Below are some records; output exactly the lines from the line with "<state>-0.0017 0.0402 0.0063" to the line with "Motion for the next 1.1", both ends kept, and nothing more.
***** INFORMATION *****
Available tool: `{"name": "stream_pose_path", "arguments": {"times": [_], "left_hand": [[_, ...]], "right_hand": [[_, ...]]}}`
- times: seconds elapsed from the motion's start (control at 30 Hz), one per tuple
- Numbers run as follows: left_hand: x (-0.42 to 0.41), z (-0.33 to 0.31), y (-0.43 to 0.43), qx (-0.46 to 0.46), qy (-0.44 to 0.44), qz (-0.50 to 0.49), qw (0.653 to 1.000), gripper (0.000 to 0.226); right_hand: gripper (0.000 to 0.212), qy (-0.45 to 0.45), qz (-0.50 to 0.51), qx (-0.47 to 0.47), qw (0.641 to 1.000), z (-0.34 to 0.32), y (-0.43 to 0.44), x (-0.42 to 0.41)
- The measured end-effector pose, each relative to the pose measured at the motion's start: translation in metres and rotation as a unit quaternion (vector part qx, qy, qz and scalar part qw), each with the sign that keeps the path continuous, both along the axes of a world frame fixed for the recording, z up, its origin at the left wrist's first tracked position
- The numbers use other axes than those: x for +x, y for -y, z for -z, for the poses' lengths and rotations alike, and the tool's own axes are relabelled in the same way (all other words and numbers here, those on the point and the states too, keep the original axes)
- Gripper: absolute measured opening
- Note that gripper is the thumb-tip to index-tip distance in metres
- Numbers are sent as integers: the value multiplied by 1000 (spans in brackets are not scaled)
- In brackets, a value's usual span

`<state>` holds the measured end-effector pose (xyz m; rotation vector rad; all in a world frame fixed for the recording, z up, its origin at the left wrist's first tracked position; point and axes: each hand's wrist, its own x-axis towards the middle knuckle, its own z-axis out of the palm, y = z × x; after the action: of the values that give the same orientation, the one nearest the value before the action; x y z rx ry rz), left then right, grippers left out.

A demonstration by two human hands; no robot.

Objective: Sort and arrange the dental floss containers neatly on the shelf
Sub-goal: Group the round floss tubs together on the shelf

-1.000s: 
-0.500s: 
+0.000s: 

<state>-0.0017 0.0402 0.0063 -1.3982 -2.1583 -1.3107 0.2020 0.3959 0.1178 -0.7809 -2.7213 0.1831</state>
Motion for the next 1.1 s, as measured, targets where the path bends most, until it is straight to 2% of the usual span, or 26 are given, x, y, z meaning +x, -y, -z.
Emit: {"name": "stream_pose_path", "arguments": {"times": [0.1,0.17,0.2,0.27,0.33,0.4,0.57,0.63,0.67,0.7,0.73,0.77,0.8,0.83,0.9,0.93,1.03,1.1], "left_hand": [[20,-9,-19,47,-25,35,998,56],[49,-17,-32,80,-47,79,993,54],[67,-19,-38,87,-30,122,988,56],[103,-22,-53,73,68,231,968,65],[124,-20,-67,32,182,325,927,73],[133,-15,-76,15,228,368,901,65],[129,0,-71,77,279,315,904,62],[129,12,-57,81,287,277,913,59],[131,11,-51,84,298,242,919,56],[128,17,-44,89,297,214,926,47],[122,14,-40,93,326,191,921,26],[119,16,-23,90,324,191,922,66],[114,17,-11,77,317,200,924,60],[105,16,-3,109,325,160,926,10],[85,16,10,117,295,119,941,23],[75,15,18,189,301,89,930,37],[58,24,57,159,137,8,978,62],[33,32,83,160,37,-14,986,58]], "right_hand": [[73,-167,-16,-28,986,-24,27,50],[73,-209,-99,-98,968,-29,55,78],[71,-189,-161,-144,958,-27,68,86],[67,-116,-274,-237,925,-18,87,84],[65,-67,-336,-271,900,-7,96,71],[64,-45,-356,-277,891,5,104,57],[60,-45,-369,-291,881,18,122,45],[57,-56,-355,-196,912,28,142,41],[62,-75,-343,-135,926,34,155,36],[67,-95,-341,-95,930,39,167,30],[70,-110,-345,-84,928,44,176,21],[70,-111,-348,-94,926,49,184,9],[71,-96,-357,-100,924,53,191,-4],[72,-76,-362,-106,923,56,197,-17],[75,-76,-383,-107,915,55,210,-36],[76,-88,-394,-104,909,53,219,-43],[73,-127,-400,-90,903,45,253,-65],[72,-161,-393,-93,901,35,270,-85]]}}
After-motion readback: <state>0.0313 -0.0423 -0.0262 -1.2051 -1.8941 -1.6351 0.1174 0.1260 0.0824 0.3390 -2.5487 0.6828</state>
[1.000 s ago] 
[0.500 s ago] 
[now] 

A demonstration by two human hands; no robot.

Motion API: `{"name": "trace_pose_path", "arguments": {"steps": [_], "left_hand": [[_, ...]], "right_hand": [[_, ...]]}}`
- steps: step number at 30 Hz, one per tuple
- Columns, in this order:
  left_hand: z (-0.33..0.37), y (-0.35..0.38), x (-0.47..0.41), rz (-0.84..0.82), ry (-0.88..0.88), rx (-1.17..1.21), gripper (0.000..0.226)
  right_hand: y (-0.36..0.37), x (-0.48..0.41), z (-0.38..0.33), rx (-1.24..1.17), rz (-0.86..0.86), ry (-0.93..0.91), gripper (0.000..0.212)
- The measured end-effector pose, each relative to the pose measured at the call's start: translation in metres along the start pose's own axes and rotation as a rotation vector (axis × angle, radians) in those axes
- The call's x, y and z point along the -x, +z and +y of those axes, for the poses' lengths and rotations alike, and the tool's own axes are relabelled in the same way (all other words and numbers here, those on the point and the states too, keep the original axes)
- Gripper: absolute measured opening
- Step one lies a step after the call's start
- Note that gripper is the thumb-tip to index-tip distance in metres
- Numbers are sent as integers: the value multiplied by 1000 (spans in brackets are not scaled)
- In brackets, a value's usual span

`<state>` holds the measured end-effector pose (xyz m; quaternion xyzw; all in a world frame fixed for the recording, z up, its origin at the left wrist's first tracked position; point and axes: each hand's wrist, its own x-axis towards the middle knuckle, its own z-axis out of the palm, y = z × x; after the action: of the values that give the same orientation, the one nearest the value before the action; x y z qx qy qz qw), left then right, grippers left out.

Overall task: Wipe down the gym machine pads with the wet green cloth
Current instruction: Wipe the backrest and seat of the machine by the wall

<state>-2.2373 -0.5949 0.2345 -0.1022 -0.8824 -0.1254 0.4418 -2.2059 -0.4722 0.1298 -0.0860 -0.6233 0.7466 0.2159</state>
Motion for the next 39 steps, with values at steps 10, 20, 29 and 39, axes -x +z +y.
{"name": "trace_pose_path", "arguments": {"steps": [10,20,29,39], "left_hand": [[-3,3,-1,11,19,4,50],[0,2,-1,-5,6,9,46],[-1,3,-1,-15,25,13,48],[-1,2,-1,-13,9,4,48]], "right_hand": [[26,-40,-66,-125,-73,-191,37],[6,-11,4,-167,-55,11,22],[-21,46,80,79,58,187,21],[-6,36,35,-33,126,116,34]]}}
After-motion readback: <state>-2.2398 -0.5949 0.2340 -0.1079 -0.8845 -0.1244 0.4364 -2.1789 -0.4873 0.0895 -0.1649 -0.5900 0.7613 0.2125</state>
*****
■ **WORKED SOLUTION**:
<state>-0.0017 0.0402 0.0063 -1.3982 -2.1583 -1.3107 0.2020 0.3959 0.1178 -0.7809 -2.7213 0.1831</state>
Motion for the next 1.1 s, as measured, targets where the path bends most, until it is straight to 2% of the usual span, or 26 are given, x, y, z meaning +x, -y, -z.

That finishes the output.